When he took the stage in downtown Eau Claire, Wis., on Tuesday night to rev up Democrats ahead of a critical State Supreme Court race, Gov. Tim Walz of Minnesota said he didn’t think name-calling would help things.
Then he called Elon Musk a “dipshit” and, later, a “South African nepo baby” with the power to cut government programs. The crowd roared.
Mr. Walz, his party’s nominee for vice president last year, is one of several Democrats who have referred to Mr. Musk’s immigrant background as they ramp up attacks on the billionaire’s powerful role in the Trump administration. At times, their language, casting Mr. Musk as a foreign outsider, has echoed aspects of President Trump’s own xenophobic insults of his political foes — although Mr. Trump’s remarks were typically directed toward elected officials of color, not white billionaires.
At a news conference last month, Representative Marcy Kaptur of Ohio said she wondered, “Which country is he loyal to? South Africa, Canada, or the United States?” Representative Nydia Velázquez of New York declared Mr. Musk should “go back to South Africa” at a recent protest. At a different protest, Representative Don Beyer of Virginia said, “We’re going to send Elon back to South Africa.”
Mr. Musk was born in South Africa in 1971, moved to Canada in 1989 and then to the United States during college. He obtained Canadian citizenship just before moving there and became a naturalized United States citizen in 2002, according to his biographer, Walter Isaacson.

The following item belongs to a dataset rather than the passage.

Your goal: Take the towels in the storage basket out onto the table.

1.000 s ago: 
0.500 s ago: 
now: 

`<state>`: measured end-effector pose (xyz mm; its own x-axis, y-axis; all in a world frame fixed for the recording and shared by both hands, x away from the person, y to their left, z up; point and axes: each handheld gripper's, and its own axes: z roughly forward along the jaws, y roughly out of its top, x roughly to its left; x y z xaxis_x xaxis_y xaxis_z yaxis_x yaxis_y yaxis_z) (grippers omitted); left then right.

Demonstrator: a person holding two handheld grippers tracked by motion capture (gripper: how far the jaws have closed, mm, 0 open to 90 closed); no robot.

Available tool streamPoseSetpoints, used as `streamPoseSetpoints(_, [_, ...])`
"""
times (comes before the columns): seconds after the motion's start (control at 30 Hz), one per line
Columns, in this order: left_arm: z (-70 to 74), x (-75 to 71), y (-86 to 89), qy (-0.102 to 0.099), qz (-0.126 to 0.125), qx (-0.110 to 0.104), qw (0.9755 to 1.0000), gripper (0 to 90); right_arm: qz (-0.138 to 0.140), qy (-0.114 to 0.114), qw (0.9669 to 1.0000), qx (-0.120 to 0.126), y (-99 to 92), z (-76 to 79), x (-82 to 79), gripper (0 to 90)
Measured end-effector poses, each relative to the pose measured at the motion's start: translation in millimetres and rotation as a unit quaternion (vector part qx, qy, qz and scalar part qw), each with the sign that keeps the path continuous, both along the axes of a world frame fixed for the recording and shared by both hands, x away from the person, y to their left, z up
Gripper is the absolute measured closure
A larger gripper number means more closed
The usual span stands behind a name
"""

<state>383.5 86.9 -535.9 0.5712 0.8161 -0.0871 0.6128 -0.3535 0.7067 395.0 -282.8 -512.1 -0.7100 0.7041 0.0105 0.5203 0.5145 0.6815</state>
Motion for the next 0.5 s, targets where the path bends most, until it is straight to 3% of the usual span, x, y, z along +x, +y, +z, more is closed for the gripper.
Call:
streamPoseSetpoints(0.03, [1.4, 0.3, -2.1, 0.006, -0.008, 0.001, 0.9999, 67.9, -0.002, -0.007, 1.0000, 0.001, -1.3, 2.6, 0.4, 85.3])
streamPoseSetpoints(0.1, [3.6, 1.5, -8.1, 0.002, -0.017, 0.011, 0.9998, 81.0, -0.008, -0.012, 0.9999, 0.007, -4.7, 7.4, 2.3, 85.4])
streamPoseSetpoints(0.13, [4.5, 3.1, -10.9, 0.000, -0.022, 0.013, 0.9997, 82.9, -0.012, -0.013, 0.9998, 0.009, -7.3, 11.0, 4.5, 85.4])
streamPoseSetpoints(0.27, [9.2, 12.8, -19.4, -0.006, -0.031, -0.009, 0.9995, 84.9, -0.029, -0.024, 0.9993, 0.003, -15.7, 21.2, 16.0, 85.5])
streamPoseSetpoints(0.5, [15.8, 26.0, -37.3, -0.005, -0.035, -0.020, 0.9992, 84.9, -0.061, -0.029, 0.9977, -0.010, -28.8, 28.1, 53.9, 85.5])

Mr. Walz made his remarks at a town-hall-style event that coincided with the first day of early voting for a State Supreme Court race in Wisconsin. That election, which will be held on April 1, pits a liberal candidate against a conservative Trump ally who has drawn more than $13 million in backing from Mr. Musk. Wisconsin Democrats have seized on those contributions to cast Mr. Musk as the election’s main villain.
It was at least the second time Mr. Walz has tagged Mr. Musk with the phrase “nepo baby,” slang for someone who inherited wealth or status. (Mr. Musk’s father was a successful engineer and developer in Pretoria.) At a town-hall event Friday in Des Moines, the governor criticized Mr. Musk’s Department of Government Efficiency for recommending cuts to the Veterans Affairs Department.
“There’s nothing conservative about an unelected South African nepo baby firing people at the V.A.,” he said.
Mr. Trump has frequently insulted his political opponents by suggesting they are somehow foreign or different from Americans. He began his political career partly by questioning whether President Barack Obama was a citizen. During his first term, he told a mostly American-born group of congresswomen of color to “go back” to their home countries. While campaigning against Vice President Kamala Harris last summer, Mr. Trump frequently mispronounced her name and cast her as an outsider by questioning her ethnic background.
All of those attacks prompted waves of outrage from Democrats. But some of them seem to be willing to dip into Trump’s playbook in their efforts to portray Mr. Musk as a foreign interloper.
The question of Mr. Musk’s origins and immigration status occasionally came up on the campaign trail during the 2024 election. After The Washington Post reported, in the closing days of the presidential campaign, that Mr. Musk had worked in the United States while on a student visa during the 1990s, President Joseph R. Biden Jr. called him an “illegal worker.”
It’s not just Democrats taking aim at Mr. Musk’s immigrant status. Stephen K. Bannon, one of Mr. Trump’s chief White House strategists during his first term, last month derided Mr. Musk as a “parasitic illegal immigrant” who lacked “respect for the country’s history, values or traditions.”
That seemed to be a reference to The Post’s report about Mr. Musk overstaying his student visa, which Mr. Musk has referred to as a “gray area.” He later denied that he had worked illegally in the United States.
Mr. Musk has made immigration status a major focus of his political rhetoric, frequently deriding illegal immigrants and baselessly suggesting that Democrats are using Social Security and other benefits to draw them to this country.